→ Brief: Repeat exactly the opening lines of the records, ending with the line that contains "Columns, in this".

Segment Start: Input for this task

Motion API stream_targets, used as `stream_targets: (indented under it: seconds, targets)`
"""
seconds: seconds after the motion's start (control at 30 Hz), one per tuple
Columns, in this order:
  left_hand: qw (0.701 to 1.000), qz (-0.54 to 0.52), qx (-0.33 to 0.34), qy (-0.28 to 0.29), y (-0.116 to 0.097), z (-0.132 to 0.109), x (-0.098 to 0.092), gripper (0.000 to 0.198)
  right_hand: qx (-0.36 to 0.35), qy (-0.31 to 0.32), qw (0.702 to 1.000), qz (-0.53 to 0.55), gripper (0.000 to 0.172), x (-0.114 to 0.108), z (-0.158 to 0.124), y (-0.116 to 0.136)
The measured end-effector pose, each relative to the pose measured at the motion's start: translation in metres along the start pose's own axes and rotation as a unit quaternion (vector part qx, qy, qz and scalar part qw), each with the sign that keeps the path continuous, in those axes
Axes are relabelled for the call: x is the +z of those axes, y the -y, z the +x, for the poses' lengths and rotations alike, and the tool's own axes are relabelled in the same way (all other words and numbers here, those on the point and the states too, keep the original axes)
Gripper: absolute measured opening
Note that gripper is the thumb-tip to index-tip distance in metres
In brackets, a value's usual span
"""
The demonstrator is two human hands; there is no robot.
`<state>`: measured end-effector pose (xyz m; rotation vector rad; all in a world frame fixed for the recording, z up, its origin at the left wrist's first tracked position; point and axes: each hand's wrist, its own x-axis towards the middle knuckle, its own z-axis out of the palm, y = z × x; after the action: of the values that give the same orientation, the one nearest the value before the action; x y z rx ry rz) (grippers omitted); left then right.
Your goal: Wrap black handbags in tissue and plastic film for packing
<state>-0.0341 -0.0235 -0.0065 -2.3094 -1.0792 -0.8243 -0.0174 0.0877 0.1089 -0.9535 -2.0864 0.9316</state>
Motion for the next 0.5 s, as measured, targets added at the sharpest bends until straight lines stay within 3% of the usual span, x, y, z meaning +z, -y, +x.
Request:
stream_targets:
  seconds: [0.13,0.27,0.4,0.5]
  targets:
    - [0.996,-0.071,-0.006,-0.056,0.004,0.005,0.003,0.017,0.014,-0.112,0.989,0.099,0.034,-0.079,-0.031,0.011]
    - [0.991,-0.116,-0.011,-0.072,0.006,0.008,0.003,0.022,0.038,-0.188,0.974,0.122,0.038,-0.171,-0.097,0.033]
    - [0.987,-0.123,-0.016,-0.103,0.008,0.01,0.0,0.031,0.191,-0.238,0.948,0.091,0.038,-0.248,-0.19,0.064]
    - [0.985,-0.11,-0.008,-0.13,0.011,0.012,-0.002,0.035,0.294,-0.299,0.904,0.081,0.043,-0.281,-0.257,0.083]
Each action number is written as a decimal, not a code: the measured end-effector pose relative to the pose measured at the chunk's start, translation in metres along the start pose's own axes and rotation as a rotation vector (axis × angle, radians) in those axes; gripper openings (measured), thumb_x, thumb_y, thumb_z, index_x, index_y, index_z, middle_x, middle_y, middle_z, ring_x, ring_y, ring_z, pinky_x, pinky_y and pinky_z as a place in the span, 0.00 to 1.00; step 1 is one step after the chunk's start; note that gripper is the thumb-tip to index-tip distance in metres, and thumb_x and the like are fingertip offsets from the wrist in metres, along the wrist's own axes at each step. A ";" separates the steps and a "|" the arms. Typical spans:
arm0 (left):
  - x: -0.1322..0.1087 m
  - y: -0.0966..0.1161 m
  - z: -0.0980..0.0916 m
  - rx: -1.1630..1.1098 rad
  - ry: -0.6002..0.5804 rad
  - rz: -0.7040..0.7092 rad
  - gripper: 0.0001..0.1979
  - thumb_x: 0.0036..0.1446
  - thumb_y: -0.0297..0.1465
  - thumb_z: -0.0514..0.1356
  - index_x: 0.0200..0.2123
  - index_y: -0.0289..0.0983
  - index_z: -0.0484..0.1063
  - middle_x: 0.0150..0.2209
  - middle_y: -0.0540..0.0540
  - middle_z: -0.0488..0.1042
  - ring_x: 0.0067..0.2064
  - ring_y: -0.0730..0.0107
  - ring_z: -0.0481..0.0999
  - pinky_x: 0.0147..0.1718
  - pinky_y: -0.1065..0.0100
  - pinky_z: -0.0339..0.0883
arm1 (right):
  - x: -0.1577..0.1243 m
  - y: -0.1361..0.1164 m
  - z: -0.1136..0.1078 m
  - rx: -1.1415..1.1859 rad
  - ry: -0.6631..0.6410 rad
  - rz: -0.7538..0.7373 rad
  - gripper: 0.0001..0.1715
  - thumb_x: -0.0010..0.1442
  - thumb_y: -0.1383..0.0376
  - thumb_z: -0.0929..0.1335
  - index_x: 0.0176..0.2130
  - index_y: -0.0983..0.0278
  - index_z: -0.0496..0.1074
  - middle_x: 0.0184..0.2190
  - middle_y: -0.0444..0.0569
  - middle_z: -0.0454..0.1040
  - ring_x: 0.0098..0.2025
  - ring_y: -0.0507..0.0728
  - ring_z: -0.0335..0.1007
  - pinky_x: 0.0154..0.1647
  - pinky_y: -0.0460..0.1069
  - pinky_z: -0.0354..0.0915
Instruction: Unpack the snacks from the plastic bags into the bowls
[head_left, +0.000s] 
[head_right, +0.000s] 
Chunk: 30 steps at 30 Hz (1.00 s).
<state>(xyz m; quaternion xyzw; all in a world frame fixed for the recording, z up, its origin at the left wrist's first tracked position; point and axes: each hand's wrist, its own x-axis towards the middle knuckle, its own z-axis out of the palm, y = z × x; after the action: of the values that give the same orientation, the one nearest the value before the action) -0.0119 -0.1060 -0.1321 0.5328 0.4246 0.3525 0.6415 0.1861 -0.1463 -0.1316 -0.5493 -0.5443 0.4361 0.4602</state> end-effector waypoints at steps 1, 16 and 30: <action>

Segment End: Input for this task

→ Answer for this exercise:
Motion API stream_targets, used as `stream_targets: (indented under it: seconds, targets)`
"""
seconds: seconds after the motion's start (control at 30 Hz), one per tuple
Columns, in this order:

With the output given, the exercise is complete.